In search of our de Gaulle

Unlike Churchill and Stalin and other World War II-era figures, Charles de Gaulle doesn’t loom particularly large in the American imagination’s filmstrip of the past, appearing briefly as an anti-Nazi hero and then again in cameos as a Cold War-era irritant. And the story that de Gaulle entered and altered, the history of France between the Revolution and the Vichy era, is regarded as too byzantine for most Americans to follow; some of us have seen “Les Misérables,” and that’s complicated enough.

All of this is unfortunate because France’s more-than-100-year war over its own self-understanding, the epic struggles among radical, liberal, conservative and reactionary factions over the French Revolution’s legacy, has an immediate relevance for our own national divisions.

Yes, our own ideological extremes are less dramatic, and our culture war has been waged mostly without barricades in the D.C. streets, and without (as yet) a New York Commune under the rule of First Citizen Ocasio-Cortez. But in many ways our politics since the 1960s have been Frenchified in a very 19th-century style.

Our political parties are organized around an unfinished revolution and a partial restoration, with the Democrats as the coalition of the glorious 1960s and Republicans as the party of the Reaganite Thermidor or the Bush-Bourbons.

Our religious landscape is polarized, since the collapse of the old Protestant establishment, between a secular, anticlerical liberalism and a MAGA-and-megachurch conservatism.

Our battles over national memory pit ancien-régime narratives about farsighted Founding Fathers, heroic pioneers and a tragic, avoidable Civil War against more iconoclastic reimaginings that place the old regime’s victims at the center of the story.

In our political battles everyone is constantly trying to claim ownership of contested symbols — in the flag, the Statue of Liberty, the Bill of Rights — in order to assert that theirs is the true Americanism, theirs the only path of making us great again or taking our country back.

In our media frenzies we keep generating controversies, from Kavanaugh to Covington, that resemble the Dreyfus Affair, 1890s France’s great scandal — in which every cultural division is somehow distilled into a single debate over guilt and innocence, with a representative figure’s virtue or turpitude as a synecdoche for everything dire our factions each believe about the other. And all this increasingly bleeds into our foreign policy, with global relationships scrutinized for their domestic ideological implications, foreign leaders hailed or vilified based on domestic narratives, and foreign governments seeking advantage by cultivating relationships with our competing factions.

Against this American backdrop, Julian Jackson’s new biography, “De Gaulle,” is relevant — in addition to just being educational, a sweeping-yet-concise introduction to the most brilliant, infuriating and ineffably French of men — because his grand project, his only consistent purpose apart from his own ambition, was a struggle to reintegrate the competing narratives of Frenchness, to get his country to transcend its ideological civil war.

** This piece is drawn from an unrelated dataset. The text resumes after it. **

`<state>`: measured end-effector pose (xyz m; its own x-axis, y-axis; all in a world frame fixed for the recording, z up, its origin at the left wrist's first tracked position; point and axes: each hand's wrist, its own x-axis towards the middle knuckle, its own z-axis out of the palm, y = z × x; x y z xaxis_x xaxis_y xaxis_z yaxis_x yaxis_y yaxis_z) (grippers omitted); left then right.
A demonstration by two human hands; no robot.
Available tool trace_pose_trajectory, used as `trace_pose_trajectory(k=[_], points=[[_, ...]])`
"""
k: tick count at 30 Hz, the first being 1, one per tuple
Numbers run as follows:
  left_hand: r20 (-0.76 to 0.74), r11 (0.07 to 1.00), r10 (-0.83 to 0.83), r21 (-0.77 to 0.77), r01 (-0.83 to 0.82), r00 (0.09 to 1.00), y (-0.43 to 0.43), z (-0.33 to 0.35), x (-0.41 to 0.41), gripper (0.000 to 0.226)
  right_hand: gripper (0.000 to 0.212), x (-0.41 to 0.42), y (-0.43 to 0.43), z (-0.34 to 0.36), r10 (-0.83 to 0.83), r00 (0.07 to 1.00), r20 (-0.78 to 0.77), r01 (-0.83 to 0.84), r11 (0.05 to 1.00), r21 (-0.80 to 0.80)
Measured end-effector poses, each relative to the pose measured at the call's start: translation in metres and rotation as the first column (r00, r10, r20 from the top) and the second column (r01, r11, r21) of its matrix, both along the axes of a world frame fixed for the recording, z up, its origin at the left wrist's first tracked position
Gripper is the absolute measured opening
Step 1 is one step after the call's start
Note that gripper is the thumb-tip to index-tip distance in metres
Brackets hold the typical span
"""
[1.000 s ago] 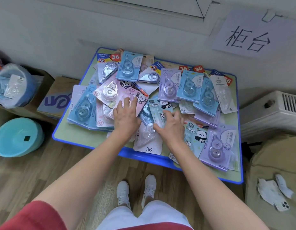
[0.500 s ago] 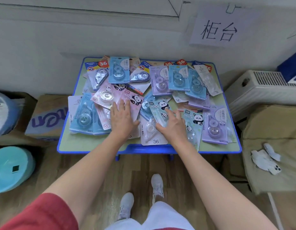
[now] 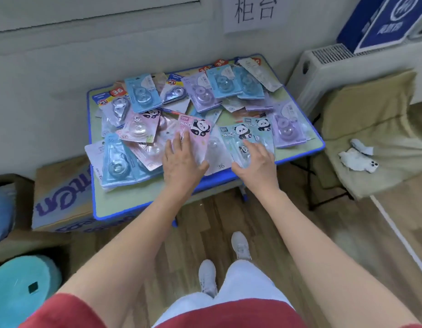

De Gaulle was a man of the French right, associated from his earliest days with conservative institutions — the Catholic Church, the military — and right-wing and monarchist family traditions. But his particular style of nationalism, his extreme devotion to a “certain idea of France,” made him constantly inclined to seek a more inclusive nationalism — one that would lionize the military heroes of the ancien régime and the generals of the revolutionary period equally; let Joan of Arc live beside Marianne, and enable Paris’ jostling, rivalrous monuments, Catholic and Bourbon and Republican and Bonapartist, to share the city rather than dividing it.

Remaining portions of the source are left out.